"metal" appears in how many lines of the entries? State only the number.

#### Data supplied

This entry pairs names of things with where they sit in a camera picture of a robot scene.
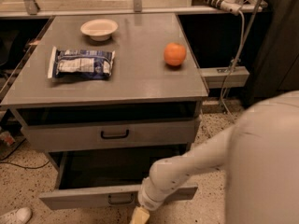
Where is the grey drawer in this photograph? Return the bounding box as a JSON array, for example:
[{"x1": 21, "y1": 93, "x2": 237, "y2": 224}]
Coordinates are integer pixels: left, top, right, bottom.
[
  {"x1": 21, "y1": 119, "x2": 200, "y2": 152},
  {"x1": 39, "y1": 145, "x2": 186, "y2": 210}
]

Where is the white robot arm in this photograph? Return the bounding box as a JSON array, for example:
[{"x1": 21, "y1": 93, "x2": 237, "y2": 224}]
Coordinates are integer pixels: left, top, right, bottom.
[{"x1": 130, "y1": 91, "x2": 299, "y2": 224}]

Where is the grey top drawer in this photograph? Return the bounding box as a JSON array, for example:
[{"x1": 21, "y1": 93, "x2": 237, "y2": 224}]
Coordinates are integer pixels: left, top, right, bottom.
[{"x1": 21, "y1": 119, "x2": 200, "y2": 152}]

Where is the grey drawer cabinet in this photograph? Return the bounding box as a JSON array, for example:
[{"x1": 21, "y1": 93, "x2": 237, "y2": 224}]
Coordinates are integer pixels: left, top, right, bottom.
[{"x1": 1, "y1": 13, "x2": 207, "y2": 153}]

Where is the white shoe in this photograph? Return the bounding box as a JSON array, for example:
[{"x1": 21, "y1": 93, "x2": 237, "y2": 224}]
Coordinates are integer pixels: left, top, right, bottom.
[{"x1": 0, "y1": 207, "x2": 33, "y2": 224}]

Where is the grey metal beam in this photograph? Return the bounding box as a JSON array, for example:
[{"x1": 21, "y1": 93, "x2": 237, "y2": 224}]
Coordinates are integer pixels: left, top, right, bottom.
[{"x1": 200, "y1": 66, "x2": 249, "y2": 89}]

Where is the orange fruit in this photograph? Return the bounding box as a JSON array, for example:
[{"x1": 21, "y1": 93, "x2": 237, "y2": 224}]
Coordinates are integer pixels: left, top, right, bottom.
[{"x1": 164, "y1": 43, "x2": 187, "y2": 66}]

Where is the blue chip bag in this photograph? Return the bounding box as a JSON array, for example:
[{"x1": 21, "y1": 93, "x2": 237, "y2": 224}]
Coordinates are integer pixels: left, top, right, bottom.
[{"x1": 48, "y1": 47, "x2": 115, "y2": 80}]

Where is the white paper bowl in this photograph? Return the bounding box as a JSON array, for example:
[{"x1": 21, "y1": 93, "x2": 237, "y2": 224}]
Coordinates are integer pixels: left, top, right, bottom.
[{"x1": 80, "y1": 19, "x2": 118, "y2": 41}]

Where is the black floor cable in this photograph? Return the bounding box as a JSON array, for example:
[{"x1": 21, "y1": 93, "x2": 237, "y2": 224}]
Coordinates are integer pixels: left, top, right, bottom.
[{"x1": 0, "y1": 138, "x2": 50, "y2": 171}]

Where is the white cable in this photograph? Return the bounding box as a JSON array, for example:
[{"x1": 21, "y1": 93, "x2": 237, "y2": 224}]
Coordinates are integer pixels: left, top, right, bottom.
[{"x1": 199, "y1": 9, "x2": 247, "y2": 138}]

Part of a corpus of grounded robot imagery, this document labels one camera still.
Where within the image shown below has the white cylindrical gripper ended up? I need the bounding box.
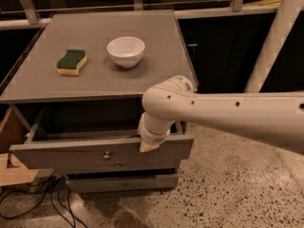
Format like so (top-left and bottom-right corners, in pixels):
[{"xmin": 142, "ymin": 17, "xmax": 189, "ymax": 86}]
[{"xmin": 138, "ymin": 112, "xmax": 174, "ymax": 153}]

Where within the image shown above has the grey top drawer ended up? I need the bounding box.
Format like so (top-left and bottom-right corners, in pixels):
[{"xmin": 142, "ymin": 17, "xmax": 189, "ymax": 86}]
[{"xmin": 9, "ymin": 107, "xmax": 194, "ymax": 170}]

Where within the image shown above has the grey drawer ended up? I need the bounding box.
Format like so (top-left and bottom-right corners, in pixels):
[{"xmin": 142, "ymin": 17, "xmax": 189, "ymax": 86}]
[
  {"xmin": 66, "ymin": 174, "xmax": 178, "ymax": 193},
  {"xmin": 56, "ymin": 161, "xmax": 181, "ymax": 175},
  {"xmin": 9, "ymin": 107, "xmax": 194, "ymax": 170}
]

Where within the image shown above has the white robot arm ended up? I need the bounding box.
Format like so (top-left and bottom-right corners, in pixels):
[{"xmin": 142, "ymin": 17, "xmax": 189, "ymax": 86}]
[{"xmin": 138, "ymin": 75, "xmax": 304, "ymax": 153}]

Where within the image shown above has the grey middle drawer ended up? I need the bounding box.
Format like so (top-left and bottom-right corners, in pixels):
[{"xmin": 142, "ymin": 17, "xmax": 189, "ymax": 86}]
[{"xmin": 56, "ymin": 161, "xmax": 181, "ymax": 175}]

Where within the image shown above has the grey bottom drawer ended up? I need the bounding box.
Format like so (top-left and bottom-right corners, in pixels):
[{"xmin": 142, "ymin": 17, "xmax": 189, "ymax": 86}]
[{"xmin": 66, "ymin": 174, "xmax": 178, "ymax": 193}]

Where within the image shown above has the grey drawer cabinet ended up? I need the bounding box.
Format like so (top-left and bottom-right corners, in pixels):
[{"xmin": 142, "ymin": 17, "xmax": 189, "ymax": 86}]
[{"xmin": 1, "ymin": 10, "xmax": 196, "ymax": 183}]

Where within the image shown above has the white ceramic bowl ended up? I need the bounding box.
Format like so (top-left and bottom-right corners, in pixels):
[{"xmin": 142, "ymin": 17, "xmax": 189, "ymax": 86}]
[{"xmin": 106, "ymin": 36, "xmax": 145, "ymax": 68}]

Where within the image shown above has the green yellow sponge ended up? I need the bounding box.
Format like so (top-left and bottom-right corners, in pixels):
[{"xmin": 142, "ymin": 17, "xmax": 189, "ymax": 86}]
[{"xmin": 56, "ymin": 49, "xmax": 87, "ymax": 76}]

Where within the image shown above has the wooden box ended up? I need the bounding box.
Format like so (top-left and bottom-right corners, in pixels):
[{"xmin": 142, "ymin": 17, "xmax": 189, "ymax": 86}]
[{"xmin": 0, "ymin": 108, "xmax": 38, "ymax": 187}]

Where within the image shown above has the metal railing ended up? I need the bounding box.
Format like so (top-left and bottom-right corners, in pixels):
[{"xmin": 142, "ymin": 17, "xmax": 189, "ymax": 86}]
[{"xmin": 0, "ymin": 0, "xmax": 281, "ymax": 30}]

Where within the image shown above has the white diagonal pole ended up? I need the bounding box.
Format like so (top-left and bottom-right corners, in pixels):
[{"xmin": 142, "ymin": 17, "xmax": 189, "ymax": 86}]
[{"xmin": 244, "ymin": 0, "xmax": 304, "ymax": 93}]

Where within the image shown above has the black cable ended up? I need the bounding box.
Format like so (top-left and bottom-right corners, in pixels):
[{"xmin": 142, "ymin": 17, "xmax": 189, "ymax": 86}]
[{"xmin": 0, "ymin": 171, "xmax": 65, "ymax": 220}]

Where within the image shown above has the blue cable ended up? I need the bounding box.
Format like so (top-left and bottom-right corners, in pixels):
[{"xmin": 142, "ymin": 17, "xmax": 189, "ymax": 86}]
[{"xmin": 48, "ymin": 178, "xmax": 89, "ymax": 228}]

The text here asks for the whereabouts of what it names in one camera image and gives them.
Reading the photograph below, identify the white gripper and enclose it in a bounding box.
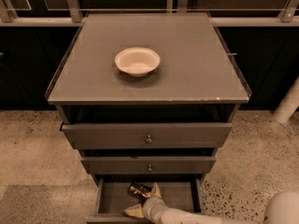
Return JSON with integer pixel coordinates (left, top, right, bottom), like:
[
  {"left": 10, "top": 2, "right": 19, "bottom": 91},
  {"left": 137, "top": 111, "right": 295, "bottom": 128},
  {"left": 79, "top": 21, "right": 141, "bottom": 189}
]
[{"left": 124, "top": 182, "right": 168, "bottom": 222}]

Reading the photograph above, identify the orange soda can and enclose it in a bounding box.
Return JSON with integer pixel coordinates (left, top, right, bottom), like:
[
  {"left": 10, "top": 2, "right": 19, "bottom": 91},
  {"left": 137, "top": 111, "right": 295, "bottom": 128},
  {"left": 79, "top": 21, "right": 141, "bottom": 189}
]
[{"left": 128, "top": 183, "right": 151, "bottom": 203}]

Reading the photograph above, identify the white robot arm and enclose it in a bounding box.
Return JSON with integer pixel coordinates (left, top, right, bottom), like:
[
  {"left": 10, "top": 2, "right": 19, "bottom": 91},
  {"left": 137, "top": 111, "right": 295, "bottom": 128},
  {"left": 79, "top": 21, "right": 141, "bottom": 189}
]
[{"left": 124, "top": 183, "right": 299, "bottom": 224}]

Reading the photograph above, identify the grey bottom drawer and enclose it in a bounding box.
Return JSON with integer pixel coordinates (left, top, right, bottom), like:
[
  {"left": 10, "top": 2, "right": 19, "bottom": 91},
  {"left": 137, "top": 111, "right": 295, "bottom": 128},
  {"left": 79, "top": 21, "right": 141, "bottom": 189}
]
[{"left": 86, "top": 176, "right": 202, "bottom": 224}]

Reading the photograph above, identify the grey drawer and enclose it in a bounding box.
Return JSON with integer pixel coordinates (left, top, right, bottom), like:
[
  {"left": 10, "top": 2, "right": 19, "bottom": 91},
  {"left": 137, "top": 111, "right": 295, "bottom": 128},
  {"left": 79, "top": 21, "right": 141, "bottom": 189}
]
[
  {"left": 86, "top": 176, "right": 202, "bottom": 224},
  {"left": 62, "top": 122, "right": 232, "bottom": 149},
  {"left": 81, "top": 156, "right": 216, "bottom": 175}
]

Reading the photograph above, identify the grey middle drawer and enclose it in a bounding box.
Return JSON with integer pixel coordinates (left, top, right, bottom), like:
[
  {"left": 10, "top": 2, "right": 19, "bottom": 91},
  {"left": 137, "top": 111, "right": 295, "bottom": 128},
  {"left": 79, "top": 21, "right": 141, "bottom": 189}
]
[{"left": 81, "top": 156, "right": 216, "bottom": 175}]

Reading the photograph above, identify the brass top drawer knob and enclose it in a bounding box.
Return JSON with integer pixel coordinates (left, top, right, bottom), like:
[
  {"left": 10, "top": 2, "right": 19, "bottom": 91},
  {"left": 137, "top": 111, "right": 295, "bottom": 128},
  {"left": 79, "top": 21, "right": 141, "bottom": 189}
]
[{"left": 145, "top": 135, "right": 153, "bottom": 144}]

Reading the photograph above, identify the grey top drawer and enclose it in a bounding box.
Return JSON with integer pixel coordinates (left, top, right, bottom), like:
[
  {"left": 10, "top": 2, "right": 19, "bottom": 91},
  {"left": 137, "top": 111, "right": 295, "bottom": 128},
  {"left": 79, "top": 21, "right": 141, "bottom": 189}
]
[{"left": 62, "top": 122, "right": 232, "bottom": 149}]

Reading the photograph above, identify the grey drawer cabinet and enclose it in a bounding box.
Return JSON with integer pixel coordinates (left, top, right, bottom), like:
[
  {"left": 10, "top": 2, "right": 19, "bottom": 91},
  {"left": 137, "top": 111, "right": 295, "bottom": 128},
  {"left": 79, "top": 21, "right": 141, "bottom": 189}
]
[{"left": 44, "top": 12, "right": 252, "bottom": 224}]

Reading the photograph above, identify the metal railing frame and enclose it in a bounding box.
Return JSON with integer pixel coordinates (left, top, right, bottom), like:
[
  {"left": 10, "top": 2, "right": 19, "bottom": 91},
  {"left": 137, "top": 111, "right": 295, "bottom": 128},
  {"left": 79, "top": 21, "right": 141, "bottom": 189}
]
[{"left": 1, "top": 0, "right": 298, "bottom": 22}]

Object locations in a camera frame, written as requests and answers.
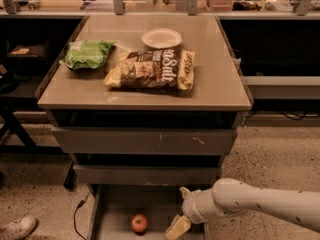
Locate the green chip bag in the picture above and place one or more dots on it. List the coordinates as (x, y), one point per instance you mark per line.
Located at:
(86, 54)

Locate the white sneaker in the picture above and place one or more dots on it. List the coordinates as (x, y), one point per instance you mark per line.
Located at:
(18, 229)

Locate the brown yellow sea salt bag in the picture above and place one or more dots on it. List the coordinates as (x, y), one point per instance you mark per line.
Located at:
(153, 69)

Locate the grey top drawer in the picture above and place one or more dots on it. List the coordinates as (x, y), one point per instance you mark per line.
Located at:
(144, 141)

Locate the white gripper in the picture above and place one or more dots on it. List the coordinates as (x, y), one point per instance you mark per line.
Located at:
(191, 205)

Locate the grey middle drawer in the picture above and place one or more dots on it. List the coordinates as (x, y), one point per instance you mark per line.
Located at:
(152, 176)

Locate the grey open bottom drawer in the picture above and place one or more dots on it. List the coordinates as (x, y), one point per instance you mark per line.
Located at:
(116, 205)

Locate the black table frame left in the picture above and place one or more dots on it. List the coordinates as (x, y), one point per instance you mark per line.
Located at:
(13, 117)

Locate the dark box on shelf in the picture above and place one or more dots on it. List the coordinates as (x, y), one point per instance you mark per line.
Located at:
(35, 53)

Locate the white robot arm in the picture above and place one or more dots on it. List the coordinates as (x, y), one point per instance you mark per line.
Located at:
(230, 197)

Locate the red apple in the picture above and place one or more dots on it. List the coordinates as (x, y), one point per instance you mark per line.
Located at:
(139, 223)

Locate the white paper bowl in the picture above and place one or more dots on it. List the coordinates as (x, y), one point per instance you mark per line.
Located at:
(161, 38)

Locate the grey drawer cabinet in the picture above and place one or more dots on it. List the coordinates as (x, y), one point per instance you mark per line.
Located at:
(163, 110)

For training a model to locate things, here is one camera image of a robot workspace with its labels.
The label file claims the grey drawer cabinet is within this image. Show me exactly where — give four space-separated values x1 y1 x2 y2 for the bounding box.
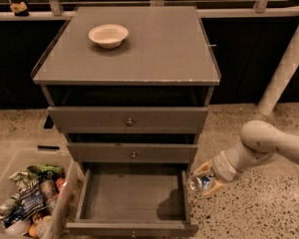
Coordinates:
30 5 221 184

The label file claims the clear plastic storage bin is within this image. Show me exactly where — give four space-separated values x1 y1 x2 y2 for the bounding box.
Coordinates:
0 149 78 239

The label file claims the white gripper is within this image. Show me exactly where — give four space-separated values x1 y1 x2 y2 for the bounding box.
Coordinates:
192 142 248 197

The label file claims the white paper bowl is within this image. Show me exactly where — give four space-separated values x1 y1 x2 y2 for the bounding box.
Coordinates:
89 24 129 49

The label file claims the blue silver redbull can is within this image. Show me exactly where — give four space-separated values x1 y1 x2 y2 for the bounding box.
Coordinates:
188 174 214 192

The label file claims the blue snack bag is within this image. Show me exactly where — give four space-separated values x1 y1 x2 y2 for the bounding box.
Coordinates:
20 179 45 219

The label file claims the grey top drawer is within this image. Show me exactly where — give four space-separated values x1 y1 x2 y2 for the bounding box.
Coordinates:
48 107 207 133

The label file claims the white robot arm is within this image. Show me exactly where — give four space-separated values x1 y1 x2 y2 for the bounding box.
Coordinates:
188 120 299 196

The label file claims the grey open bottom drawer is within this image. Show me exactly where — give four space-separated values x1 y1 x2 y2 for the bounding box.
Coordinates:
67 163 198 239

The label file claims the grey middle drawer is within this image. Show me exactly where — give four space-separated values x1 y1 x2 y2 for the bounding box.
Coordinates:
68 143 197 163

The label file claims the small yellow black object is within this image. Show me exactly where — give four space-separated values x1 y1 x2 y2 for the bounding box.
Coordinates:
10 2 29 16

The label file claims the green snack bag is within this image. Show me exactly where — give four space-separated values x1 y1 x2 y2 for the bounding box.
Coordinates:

########

**Task answer:** 3